* **TO DO**
Word for word, restate the lines of the data from the first through the one containing "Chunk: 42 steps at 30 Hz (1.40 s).", and nothing else.
-- -- --
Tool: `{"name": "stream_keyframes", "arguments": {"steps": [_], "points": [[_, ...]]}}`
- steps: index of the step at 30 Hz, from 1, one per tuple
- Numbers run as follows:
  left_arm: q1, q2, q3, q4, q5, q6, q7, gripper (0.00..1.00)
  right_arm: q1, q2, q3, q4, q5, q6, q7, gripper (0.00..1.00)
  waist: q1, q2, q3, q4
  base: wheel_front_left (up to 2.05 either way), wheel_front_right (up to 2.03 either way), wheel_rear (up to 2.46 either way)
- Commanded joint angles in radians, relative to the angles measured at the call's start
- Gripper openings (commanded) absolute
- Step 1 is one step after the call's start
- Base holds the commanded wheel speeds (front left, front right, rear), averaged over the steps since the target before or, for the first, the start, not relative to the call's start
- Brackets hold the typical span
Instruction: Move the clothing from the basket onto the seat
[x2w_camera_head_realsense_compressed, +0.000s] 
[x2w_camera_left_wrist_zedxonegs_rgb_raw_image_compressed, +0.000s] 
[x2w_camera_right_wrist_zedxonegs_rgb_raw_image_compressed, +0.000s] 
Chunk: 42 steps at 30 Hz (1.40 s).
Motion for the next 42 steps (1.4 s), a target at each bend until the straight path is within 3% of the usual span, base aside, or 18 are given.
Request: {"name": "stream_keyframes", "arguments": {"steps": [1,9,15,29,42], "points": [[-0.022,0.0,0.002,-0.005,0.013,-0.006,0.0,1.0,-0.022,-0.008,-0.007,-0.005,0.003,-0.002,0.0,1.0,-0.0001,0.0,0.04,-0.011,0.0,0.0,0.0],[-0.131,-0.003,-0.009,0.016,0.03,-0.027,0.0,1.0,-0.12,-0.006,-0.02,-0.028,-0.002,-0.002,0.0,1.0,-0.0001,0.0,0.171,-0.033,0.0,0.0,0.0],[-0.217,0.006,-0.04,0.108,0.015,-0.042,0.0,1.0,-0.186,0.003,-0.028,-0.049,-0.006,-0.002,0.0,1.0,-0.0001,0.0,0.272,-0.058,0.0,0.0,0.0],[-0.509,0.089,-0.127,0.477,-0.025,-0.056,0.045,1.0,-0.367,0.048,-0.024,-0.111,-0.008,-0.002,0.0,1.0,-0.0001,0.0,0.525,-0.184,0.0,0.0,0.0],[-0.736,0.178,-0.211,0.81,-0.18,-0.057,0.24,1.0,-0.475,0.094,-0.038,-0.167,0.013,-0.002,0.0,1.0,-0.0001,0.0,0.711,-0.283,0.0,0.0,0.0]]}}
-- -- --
* **ANSWER TO THIS EXERCISE**
Tool: `{"name": "stream_keyframes", "arguments": {"steps": [_], "points": [[_, ...]]}}`
- steps: index of the step at 30 Hz, from 1, one per tuple
- Numbers run as follows:
  left_arm: q1, q2, q3, q4, q5, q6, q7, gripper (0.00..1.00)
  right_arm: q1, q2, q3, q4, q5, q6, q7, gripper (0.00..1.00)
  waist: q1, q2, q3, q4
  base: wheel_front_left (up to 2.05 either way), wheel_front_right (up to 2.03 either way), wheel_rear (up to 2.46 either way)
- Commanded joint angles in radians, relative to the angles measured at the call's start
- Gripper openings (commanded) absolute
- Step 1 is one step after the call's start
- Base holds the commanded wheel speeds (front left, front right, rear), averaged over the steps since the target before or, for the first, the start, not relative to the call's start
- Brackets hold the typical span
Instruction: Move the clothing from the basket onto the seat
[x2w_camera_head_realsense_compressed, +0.000s] 
[x2w_camera_left_wrist_zedxonegs_rgb_raw_image_compressed, +0.000s] 
[x2w_camera_right_wrist_zedxonegs_rgb_raw_image_compressed, +0.000s] 
Chunk: 42 steps at 30 Hz (1.40 s).

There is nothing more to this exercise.